Ms. Falk then asked Mr. Plummer what could be learned from regional responses to globalization and their impact on the future of world trade.

Mr. Plummer said he had never seen trade become so unpopular, but structural changes for which trade was blamed were often in fact the result of technological advances. The effects of technology must be managed through active public policies, which required innovative thinking.

The debate on trade needed to be refocused, he continued. Globally, it was institutions that had to evolve with the 21st century, yet that had not occurred. The last successful global agreement on trade had been in 1995. The economy had radically changed since then, but no new global rules had emerged.

Turning to Ms. Williams, Ms. Falk asked how global institutions could be altered to make globalization work.

Ms. Williams said that it had been a very interesting year, with the thirtieth anniversary of the Right to Development, the implementation of the 2030 Agenda for Sustainable Development and the coming into force of the Paris Agreement. Those events had shown the enduring power of multilateralism.

Restlessness and frustration came from hyper-globalization that had been “oversold”, she said.
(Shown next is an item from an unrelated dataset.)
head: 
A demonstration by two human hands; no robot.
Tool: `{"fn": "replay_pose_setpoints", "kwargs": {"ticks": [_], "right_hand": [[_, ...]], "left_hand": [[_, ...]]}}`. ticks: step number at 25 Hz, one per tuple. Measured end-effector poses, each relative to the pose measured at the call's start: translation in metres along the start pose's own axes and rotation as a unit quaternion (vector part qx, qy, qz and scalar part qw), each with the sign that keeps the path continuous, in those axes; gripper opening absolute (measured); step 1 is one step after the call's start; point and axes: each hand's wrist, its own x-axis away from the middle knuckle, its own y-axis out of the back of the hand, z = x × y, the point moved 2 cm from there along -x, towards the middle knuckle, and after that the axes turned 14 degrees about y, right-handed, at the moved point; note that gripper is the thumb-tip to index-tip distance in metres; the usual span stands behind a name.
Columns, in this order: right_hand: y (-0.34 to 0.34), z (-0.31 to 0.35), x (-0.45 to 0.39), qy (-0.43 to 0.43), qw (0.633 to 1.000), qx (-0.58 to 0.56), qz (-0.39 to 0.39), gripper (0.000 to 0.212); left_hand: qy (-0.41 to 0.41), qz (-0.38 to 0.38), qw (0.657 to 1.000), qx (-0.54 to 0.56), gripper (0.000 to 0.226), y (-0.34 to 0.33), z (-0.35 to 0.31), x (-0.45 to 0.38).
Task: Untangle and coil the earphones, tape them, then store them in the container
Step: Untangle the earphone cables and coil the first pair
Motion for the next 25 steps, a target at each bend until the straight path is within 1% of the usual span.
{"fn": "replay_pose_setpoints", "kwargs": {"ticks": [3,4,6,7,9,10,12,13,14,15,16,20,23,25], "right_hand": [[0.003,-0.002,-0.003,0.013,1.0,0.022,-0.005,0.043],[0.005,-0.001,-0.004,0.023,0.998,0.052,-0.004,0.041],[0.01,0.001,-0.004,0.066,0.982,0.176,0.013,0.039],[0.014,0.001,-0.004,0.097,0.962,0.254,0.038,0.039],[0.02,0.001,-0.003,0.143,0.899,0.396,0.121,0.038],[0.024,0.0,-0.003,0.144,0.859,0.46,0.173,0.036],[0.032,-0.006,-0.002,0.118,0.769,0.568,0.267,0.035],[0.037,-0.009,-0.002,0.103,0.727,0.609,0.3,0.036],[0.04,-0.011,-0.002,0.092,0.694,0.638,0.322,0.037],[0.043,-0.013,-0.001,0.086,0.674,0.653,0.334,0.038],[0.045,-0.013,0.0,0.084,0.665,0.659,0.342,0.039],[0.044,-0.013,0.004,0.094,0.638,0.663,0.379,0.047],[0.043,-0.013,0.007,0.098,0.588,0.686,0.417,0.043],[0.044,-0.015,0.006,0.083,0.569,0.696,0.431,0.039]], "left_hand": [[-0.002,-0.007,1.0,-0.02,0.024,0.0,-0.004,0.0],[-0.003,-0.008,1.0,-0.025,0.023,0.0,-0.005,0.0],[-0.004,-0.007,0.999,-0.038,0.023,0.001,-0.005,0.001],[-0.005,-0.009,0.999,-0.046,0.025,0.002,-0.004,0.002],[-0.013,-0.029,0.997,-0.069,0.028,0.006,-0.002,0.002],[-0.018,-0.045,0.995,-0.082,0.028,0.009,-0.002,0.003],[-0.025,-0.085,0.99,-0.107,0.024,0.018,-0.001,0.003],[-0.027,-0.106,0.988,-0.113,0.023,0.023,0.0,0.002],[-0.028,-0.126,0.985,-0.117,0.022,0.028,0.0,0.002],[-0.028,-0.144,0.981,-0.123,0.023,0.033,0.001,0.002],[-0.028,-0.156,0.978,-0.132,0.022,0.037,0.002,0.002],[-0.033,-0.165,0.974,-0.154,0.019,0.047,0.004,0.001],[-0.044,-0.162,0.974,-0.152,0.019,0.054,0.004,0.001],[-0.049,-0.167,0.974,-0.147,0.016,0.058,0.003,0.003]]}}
Globalization was seen as a political project that had shifted the balance away from people-centric democracy, and Governments needed to right the ship.
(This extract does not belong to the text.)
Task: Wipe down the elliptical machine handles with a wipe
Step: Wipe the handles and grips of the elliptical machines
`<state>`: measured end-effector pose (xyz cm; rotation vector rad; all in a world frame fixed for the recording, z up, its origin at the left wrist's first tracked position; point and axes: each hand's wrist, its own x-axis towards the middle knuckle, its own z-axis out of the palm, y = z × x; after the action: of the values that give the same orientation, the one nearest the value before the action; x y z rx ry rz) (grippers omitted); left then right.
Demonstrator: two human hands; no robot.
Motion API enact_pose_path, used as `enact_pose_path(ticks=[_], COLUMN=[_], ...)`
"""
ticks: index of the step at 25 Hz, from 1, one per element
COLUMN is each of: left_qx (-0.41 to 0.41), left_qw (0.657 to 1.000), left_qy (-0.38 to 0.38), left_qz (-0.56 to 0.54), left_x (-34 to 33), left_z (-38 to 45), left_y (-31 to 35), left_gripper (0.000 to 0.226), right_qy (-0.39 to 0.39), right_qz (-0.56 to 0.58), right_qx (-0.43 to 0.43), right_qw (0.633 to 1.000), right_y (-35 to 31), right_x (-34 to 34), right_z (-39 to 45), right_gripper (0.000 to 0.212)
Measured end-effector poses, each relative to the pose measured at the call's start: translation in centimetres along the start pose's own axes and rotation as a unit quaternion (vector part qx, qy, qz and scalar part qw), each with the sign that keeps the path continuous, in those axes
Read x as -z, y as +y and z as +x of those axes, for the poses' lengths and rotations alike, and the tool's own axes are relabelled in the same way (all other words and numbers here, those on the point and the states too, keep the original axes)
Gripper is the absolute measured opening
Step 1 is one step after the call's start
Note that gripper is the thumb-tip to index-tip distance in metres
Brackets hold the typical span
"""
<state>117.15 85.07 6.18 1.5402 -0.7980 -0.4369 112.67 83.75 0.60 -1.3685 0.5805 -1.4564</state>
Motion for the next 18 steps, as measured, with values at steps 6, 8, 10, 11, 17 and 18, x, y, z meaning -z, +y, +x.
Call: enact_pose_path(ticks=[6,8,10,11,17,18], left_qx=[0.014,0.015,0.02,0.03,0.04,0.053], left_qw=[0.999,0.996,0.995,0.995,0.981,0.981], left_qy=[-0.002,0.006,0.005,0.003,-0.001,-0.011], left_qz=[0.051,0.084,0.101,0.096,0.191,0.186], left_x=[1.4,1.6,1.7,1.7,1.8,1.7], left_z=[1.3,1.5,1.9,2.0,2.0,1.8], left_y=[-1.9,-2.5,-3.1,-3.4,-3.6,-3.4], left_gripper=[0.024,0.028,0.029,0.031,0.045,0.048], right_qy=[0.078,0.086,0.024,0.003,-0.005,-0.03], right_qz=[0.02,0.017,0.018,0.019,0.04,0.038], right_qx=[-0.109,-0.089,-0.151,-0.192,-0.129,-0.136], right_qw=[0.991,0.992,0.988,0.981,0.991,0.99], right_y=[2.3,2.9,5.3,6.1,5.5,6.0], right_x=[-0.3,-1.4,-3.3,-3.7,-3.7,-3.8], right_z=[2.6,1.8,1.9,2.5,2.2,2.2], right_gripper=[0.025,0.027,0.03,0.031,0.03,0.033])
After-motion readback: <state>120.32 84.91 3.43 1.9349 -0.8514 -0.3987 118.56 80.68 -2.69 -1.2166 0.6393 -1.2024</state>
The migration and refugee crisis had shown that globalization was benefiting skilled labour and finance, but many in the middle and bottom economic sectors did not feel they had benefited, she added. Globalization needed to be balanced with local decision-making and social protections.

Noting that World Trade Organization negotiations and trade deals had stalled, Ms. Falk asked what could be done. She also questioned if equality was intrinsically valuable.

Ms. Madgavkar said it was necessary to think of inequality on different levels, not just outcomes, but opportunities. Complete equality of outcomes was unachievable but equality of opportunity and freedom of choice were critical. Globalization had enabled many developing countries to increase access to opportunity.

The Inter-Parliamentary Union’s representative noted that public discourse was infected by a “free trade or nothing” approach, as opposed to managed free trade.

India’s representative asked about the 2030 Agenda and Sustainable Development Goals, and whether that agreement was the answer to the backlash against globalization.

Mr. Djani, concluding the session, asked what role the United Nations could play in spreading the benefits and counteracting the negative consequences of globalization. All elements were in place to find the collective will to make the world a better place, notably the milestone global agreements of 2015. It was now necessary to summon the political will to get things done.